Innovative research leads to medical breakthroughs that improve outcomes for children with HLH. Cincinnati Children’s helps lead research studies that could change how we diagnose and care for patients with HLH.

Our physician-researchers focus on innovative basic and translational research with the ultimate goal of improving curative treatments for HLH. They maintain strong collaborations with the National Institutes of Health (NIH) and other HLH centers around the globe, including in China, Japan, Vietnam, Canada and Sweden. Our goal is to further extend our scientific collaborations to new centers worldwide.

We are also working to increase research funding for HLH through industry grants, additional NIH funding and philanthropic support.
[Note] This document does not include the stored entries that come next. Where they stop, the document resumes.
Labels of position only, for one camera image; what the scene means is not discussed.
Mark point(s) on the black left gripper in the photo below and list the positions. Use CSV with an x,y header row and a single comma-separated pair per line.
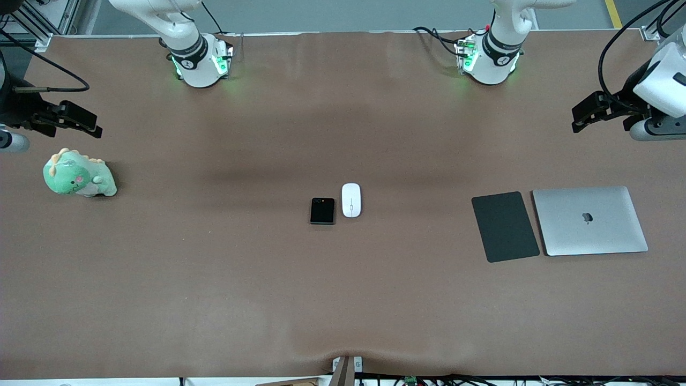
x,y
631,91

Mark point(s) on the aluminium frame profile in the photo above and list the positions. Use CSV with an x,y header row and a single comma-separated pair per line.
x,y
651,32
32,21

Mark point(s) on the brown table cover mat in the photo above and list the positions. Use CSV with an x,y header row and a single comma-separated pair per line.
x,y
343,300

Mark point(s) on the silver closed laptop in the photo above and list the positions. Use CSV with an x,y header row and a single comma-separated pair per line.
x,y
589,221

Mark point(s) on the metal table edge bracket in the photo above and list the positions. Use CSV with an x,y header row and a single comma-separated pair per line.
x,y
347,370

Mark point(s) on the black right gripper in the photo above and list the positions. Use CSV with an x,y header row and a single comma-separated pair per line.
x,y
16,110

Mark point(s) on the green dinosaur plush toy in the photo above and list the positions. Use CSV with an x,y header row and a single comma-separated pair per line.
x,y
72,177

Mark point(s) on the white computer mouse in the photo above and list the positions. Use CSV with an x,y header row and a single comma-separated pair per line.
x,y
351,200

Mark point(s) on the small green connector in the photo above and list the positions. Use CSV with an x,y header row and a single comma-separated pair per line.
x,y
411,380

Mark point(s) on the dark grey mouse pad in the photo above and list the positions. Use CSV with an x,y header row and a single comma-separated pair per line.
x,y
505,227

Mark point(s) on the black phone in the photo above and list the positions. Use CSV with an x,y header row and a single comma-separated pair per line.
x,y
322,210

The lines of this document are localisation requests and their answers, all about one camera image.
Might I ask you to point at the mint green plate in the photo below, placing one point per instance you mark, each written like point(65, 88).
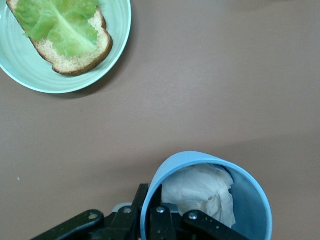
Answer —
point(25, 70)

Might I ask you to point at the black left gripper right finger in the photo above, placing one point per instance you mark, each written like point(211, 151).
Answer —
point(162, 225)

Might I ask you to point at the short blue cup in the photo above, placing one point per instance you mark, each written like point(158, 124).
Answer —
point(252, 200)

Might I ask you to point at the white paper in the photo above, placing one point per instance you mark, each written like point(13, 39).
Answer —
point(197, 187)

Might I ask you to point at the green lettuce leaf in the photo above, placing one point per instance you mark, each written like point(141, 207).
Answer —
point(62, 22)

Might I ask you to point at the bread slice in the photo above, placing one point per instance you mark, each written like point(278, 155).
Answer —
point(75, 63)

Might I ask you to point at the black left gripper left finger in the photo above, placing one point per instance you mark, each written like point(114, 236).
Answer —
point(117, 225)

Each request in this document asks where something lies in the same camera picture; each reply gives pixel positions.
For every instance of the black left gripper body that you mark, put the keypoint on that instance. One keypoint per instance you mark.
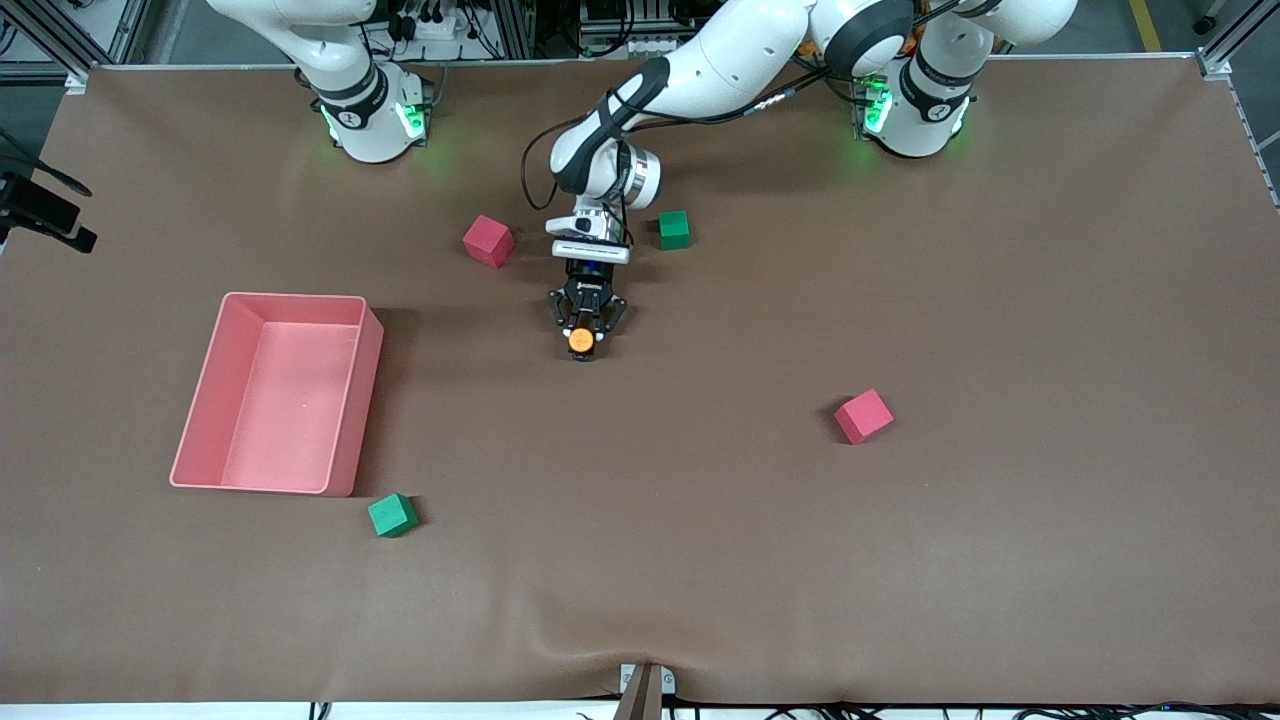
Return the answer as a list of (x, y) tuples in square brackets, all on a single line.
[(588, 293)]

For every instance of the orange-capped push button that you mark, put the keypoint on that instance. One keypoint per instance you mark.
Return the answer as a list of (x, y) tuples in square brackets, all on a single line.
[(581, 341)]

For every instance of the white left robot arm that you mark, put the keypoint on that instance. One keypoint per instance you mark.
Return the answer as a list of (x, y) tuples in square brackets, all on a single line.
[(740, 50)]

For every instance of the green foam cube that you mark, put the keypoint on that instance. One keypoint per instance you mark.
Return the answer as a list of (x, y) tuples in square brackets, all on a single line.
[(391, 516), (674, 230)]

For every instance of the red foam cube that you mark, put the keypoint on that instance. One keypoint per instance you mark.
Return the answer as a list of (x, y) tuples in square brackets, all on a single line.
[(864, 417), (489, 242)]

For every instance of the brown table mat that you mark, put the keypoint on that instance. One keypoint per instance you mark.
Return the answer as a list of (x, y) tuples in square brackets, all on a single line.
[(640, 560)]

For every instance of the pink plastic tray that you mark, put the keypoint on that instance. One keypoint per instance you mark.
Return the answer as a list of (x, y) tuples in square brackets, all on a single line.
[(290, 410)]

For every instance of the white power strip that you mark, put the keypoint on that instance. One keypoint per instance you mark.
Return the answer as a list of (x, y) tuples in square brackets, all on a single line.
[(440, 28)]

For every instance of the metal table edge bracket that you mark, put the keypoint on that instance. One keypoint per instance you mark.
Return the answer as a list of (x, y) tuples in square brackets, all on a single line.
[(645, 695)]

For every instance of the aluminium table frame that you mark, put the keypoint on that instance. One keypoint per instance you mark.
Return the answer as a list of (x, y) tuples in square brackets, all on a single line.
[(1215, 62)]

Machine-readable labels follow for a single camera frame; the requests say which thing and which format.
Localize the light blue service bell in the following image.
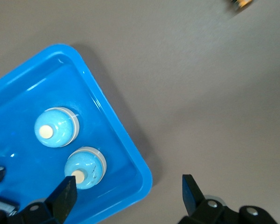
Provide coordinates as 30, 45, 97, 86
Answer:
34, 106, 80, 148
64, 146, 107, 190

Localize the blue plastic tray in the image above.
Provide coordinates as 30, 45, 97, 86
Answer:
0, 43, 153, 224

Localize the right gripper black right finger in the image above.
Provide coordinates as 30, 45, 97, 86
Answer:
177, 174, 278, 224

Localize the orange emergency stop button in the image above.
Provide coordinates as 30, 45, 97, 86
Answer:
226, 0, 256, 11

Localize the brown table mat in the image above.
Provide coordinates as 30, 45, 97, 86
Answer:
0, 0, 280, 224

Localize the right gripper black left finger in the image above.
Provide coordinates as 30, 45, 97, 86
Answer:
0, 176, 78, 224

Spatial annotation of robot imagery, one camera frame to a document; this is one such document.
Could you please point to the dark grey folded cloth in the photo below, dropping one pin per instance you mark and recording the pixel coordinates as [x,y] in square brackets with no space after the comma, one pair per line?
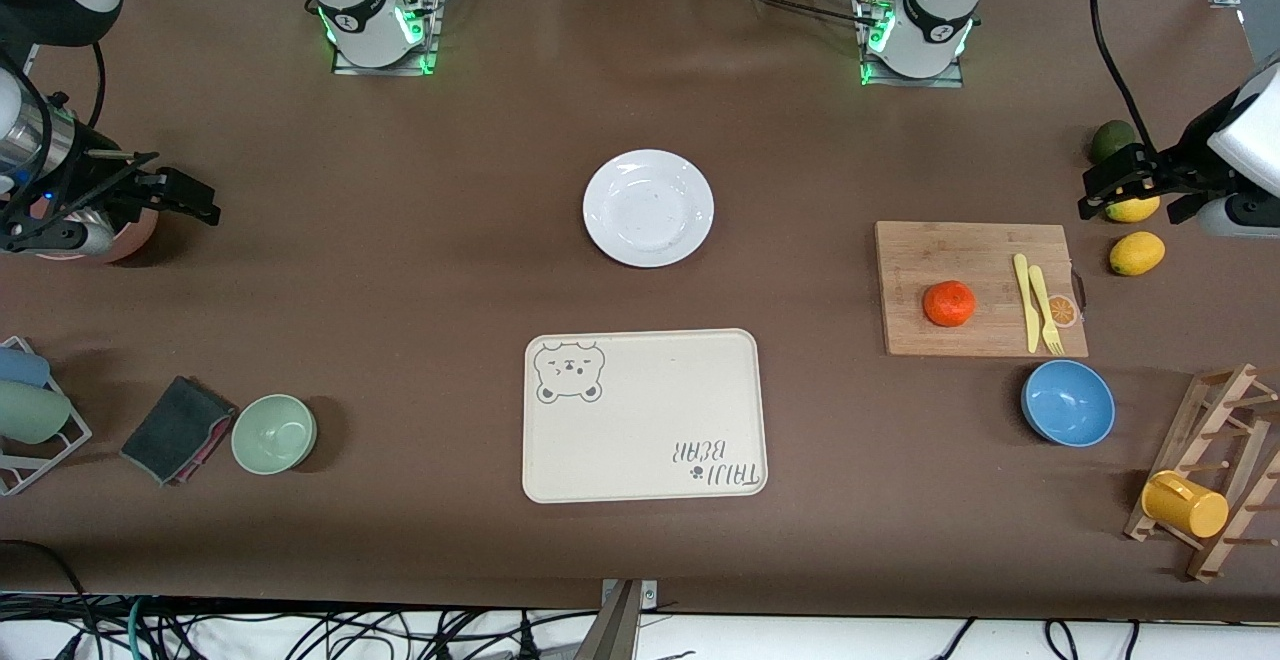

Antibody Therapy Offers a Unique Treatment for HLH

Emapalumab is the first Food & Drug Administration (FDA)-approved therapy for primary HLH. The FDA approved it in 2018 after an international clinical study showed that it was safe and effective for treating HLH. Michael Jordan, MD, a pediatric hematologist at Cincinnati Children’s, was the principal investigator in the United States for the international clinical study that was the basis of the FDA’s approval of emapalumab.

In clinical trials 63% of patients experienced a response to the drug, and 70% were able to proceed to stem cell transplant. Unlike chemotherapy, emapalumab does not suppress the bone marrow, and for many patients that could be the difference in surviving to transplant.